WHAT YOU NEED TO DO: Look through the material below and report every line that includes "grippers".

GIVEN DATA:
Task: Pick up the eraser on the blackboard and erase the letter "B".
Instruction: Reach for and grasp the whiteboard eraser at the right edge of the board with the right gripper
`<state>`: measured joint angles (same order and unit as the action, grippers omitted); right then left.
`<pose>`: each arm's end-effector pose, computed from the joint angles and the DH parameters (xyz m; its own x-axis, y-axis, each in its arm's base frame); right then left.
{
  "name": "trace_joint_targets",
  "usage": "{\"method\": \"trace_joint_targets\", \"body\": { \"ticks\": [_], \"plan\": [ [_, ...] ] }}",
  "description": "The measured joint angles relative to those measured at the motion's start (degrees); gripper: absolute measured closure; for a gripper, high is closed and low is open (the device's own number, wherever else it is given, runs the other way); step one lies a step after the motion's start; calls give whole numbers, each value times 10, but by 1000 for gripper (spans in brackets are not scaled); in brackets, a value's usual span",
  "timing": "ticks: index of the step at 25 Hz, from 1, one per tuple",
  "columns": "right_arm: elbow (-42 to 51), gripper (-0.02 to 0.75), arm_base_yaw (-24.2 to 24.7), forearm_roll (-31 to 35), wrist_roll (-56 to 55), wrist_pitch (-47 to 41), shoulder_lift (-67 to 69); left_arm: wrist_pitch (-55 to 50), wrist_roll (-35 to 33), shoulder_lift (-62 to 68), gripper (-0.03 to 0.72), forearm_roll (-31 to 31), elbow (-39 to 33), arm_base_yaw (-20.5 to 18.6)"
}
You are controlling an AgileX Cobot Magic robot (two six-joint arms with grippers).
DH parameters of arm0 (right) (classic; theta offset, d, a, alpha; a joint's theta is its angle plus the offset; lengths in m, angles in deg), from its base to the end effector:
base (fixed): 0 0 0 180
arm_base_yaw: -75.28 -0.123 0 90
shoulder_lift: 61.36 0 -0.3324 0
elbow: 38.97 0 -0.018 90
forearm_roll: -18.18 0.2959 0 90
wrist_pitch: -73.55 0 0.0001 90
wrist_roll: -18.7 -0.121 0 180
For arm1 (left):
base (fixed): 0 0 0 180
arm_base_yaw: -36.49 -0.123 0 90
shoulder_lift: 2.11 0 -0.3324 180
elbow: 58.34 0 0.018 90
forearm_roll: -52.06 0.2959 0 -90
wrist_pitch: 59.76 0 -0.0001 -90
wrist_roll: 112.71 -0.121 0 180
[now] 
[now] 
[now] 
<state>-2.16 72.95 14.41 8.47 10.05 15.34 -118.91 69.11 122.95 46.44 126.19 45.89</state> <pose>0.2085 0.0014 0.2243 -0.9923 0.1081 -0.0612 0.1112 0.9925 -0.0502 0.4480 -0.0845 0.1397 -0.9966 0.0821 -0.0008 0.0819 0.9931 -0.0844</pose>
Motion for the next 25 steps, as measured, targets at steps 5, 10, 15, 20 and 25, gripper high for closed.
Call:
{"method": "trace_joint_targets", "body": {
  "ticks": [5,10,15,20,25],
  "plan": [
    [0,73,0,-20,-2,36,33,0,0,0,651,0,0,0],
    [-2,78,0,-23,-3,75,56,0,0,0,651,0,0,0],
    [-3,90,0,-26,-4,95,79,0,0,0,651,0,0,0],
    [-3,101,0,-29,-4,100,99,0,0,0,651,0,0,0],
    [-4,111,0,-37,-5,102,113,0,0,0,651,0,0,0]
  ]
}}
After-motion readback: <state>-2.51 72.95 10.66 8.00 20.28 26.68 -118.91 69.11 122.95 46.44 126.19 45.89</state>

TASK OUTPUT:
`<state>`: measured joint angles (same order and unit as the action, grippers omitted); right then left.
You are controlling an AgileX Cobot Magic robot (two six-joint arms with grippers).

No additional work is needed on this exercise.